Information:
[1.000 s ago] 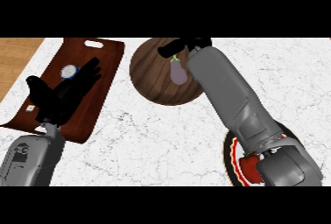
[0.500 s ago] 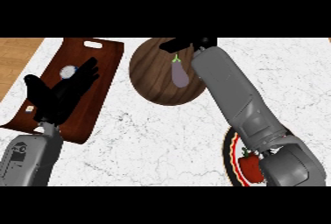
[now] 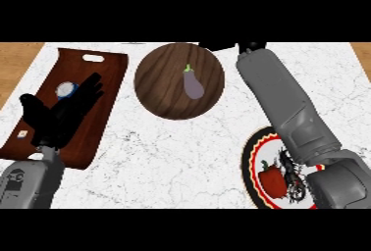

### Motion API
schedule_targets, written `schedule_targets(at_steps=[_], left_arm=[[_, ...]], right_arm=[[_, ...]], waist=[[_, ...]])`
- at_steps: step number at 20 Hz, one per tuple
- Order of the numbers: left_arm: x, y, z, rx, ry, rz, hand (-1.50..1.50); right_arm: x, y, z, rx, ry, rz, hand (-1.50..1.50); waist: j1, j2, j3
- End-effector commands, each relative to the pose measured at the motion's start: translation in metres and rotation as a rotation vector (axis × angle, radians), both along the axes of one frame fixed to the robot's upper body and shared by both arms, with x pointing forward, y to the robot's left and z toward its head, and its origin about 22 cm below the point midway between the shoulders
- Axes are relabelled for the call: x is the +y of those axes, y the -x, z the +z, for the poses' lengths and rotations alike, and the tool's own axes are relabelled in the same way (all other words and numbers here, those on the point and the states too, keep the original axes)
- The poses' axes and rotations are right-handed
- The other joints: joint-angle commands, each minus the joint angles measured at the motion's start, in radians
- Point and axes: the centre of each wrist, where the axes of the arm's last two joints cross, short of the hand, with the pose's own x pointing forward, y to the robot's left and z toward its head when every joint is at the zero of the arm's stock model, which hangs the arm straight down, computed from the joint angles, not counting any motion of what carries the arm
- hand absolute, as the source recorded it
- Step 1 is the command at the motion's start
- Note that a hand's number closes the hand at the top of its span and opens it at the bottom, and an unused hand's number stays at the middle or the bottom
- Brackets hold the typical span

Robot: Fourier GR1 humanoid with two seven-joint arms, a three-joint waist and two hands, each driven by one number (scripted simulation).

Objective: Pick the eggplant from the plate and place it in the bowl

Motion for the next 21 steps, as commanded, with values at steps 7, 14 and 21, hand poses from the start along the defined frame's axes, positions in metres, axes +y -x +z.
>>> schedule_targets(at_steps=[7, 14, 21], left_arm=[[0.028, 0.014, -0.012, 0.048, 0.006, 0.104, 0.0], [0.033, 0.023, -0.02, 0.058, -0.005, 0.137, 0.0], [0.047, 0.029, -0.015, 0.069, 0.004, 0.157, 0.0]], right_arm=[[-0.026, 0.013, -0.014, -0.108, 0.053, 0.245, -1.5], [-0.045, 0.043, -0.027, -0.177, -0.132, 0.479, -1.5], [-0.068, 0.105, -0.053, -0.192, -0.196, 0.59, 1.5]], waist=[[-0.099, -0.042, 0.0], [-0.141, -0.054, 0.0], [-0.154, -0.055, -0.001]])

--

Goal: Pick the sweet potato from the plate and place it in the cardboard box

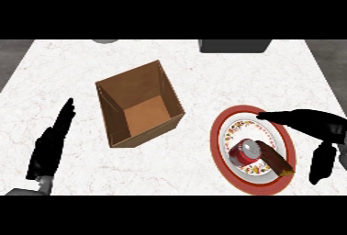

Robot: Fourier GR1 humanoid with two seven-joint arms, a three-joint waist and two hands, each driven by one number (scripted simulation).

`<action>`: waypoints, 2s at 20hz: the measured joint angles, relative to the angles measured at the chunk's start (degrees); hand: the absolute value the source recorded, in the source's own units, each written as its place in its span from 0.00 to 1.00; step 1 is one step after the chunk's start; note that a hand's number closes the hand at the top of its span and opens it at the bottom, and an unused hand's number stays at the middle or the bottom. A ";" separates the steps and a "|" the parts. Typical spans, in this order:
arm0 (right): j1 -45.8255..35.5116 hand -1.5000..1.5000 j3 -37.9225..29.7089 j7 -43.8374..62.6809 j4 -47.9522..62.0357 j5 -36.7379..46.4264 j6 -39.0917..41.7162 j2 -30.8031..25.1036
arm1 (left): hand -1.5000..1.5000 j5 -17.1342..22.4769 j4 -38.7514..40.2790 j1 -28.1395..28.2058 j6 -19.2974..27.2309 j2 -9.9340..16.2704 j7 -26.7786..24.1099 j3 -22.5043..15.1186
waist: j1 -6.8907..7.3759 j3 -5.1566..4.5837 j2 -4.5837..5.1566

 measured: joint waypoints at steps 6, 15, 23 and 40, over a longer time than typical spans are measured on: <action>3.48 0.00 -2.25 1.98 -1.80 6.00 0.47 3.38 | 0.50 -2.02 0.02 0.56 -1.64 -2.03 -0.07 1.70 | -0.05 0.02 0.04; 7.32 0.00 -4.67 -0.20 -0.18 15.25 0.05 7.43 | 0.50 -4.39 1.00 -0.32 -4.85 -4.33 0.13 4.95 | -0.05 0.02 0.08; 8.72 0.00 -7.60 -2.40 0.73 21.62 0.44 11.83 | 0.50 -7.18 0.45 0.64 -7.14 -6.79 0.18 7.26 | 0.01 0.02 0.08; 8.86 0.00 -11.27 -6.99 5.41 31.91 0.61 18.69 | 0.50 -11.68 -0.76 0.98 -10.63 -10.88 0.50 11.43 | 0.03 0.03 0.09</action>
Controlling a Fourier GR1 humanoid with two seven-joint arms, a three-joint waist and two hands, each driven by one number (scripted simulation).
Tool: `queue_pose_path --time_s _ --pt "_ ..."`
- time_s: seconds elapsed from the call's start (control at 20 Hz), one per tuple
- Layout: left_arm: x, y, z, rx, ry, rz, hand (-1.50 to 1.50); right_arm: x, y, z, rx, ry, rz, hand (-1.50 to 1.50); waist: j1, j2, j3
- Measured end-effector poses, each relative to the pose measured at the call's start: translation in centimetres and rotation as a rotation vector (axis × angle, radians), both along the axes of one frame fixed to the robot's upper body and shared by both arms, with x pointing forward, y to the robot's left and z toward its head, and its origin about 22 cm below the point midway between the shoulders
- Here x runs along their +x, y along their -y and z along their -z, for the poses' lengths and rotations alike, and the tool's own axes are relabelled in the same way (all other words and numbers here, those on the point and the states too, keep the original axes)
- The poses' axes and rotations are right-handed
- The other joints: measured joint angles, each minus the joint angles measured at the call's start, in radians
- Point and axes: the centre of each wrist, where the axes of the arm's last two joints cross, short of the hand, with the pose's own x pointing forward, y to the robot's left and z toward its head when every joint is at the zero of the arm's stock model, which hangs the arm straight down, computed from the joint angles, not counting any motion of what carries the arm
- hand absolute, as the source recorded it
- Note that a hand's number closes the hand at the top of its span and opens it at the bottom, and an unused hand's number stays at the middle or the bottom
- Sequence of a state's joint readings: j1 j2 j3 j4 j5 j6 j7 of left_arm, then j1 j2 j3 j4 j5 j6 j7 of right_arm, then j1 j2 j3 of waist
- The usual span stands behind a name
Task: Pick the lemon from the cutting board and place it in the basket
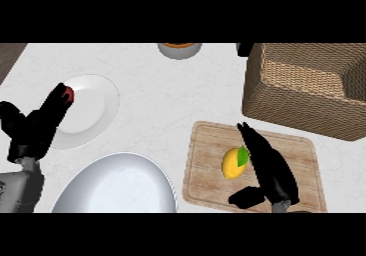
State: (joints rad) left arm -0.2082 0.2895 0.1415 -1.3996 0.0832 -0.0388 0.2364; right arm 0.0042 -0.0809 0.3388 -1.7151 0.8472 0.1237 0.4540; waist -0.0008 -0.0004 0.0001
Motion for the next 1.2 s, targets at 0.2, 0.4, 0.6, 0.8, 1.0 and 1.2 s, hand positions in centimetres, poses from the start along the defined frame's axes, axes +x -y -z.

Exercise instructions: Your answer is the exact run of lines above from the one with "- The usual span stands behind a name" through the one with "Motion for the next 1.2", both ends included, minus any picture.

Task output:
- The usual span stands behind a name
Task: Pick the lemon from the cutting board and place it in the basket
State: (joints rad) left arm -0.2082 0.2895 0.1415 -1.3996 0.0832 -0.0388 0.2364; right arm 0.0042 -0.0809 0.3388 -1.7151 0.8472 0.1237 0.4540; waist -0.0008 -0.0004 0.0001
Motion for the next 1.2 s, targets at 0.2, 0.4, 0.6, 0.8, 1.0 and 1.2 s, hand positions in centimetres, poses from the start along the defined frame's axes, axes +x -y -z.

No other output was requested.